Output the data below line for line, exactly, up to and including the line where "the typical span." appears.
--- START ---
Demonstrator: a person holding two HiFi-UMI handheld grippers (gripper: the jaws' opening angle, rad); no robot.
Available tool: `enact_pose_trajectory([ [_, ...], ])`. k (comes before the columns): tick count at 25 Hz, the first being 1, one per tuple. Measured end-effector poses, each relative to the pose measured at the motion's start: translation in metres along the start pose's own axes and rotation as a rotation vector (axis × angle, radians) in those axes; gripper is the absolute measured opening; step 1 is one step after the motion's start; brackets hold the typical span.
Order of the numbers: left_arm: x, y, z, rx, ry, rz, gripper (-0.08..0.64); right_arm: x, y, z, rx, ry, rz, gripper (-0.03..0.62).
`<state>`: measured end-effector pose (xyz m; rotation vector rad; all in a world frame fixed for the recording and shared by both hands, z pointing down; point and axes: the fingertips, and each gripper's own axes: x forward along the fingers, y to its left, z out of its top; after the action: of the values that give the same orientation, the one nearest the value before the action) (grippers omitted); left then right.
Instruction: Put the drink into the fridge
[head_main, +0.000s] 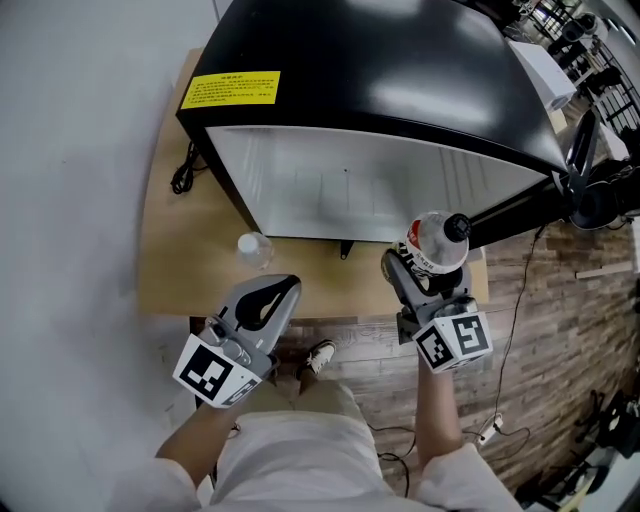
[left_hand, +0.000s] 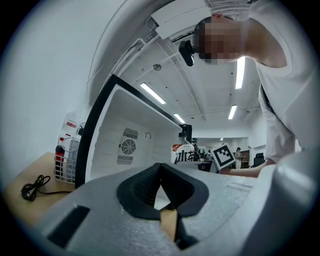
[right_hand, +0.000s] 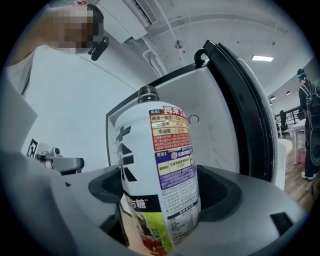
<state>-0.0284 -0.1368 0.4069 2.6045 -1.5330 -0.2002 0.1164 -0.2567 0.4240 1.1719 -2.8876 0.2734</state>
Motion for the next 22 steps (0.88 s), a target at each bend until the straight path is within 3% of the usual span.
enact_pose_trajectory([
  [22,0.015,0.023,-0.015,0.005,-0.001,0.023,0.014,0.064,-0.03,-0.026,-0.03,-0.004,-0.004,0.428],
])
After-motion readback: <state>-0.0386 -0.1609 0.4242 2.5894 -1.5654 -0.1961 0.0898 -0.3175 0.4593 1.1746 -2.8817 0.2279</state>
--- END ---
◆ **RESPONSE TO THE TASK**:
Demonstrator: a person holding two HiFi-UMI handheld grippers (gripper: the jaws' opening angle, rad); no robot.
Available tool: `enact_pose_trajectory([ [_, ...], ])`. k (comes before the columns): tick count at 25 Hz, the first being 1, one per tuple. Measured end-effector poses, each relative to the pose measured at the motion's start: translation in metres along the start pose's own axes and rotation as a rotation vector (axis × angle, radians) in those axes; gripper is the absolute measured opening; step 1 is one step after the motion's start; brackets hold the typical span.

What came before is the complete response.